Activity:
Aim for an exact copy of the listing, without any images.

Dataset records:
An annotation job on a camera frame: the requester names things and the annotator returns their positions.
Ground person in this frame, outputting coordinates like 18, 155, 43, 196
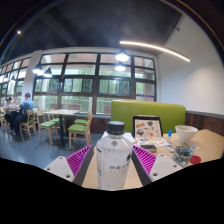
12, 92, 35, 136
3, 96, 14, 116

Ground clear black-capped water bottle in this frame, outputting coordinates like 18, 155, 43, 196
95, 120, 134, 191

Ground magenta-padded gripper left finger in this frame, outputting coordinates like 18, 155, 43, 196
43, 144, 98, 187

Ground green upholstered booth bench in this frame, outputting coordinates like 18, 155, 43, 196
110, 99, 187, 134

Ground dark speckled patterned cup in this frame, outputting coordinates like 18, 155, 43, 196
171, 145, 195, 168

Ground light wooden dining table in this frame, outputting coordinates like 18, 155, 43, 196
44, 108, 81, 148

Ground black-framed tablet with pictures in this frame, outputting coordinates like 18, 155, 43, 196
132, 115, 164, 139

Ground dark-framed window wall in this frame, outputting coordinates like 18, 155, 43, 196
0, 52, 156, 116

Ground group of green-seated wooden chairs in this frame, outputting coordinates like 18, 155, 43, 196
0, 108, 94, 150

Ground small dark box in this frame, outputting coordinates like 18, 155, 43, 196
139, 143, 158, 153

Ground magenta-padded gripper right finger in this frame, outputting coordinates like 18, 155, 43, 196
131, 144, 184, 186

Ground group of pendant lamps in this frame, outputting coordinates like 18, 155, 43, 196
32, 49, 130, 79

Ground long curved ceiling light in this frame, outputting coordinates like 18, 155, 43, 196
119, 40, 191, 63

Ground white bowl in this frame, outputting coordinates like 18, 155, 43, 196
174, 124, 199, 144

Reply to the task:
An annotation job on a camera frame: the requester names things and the annotator returns their positions.
Ground person in this frame, outputting coordinates like 18, 155, 43, 196
12, 92, 35, 136
3, 96, 14, 116

Ground clear black-capped water bottle in this frame, outputting coordinates like 18, 155, 43, 196
95, 120, 134, 191

Ground magenta-padded gripper left finger in this frame, outputting coordinates like 18, 155, 43, 196
43, 144, 98, 187

Ground green upholstered booth bench in this frame, outputting coordinates like 18, 155, 43, 196
110, 99, 187, 134

Ground dark speckled patterned cup in this frame, outputting coordinates like 18, 155, 43, 196
171, 145, 195, 168

Ground light wooden dining table in this frame, outputting coordinates like 18, 155, 43, 196
44, 108, 81, 148

Ground black-framed tablet with pictures in this frame, outputting coordinates like 18, 155, 43, 196
132, 115, 164, 139

Ground dark-framed window wall in this frame, outputting coordinates like 18, 155, 43, 196
0, 52, 156, 116

Ground group of green-seated wooden chairs in this frame, outputting coordinates like 18, 155, 43, 196
0, 108, 94, 150

Ground small dark box in this frame, outputting coordinates like 18, 155, 43, 196
139, 143, 158, 153

Ground magenta-padded gripper right finger in this frame, outputting coordinates like 18, 155, 43, 196
131, 144, 184, 186

Ground group of pendant lamps in this frame, outputting coordinates like 18, 155, 43, 196
32, 49, 130, 79

Ground long curved ceiling light in this frame, outputting coordinates like 18, 155, 43, 196
119, 40, 191, 63

Ground white bowl in this frame, outputting coordinates like 18, 155, 43, 196
174, 124, 199, 144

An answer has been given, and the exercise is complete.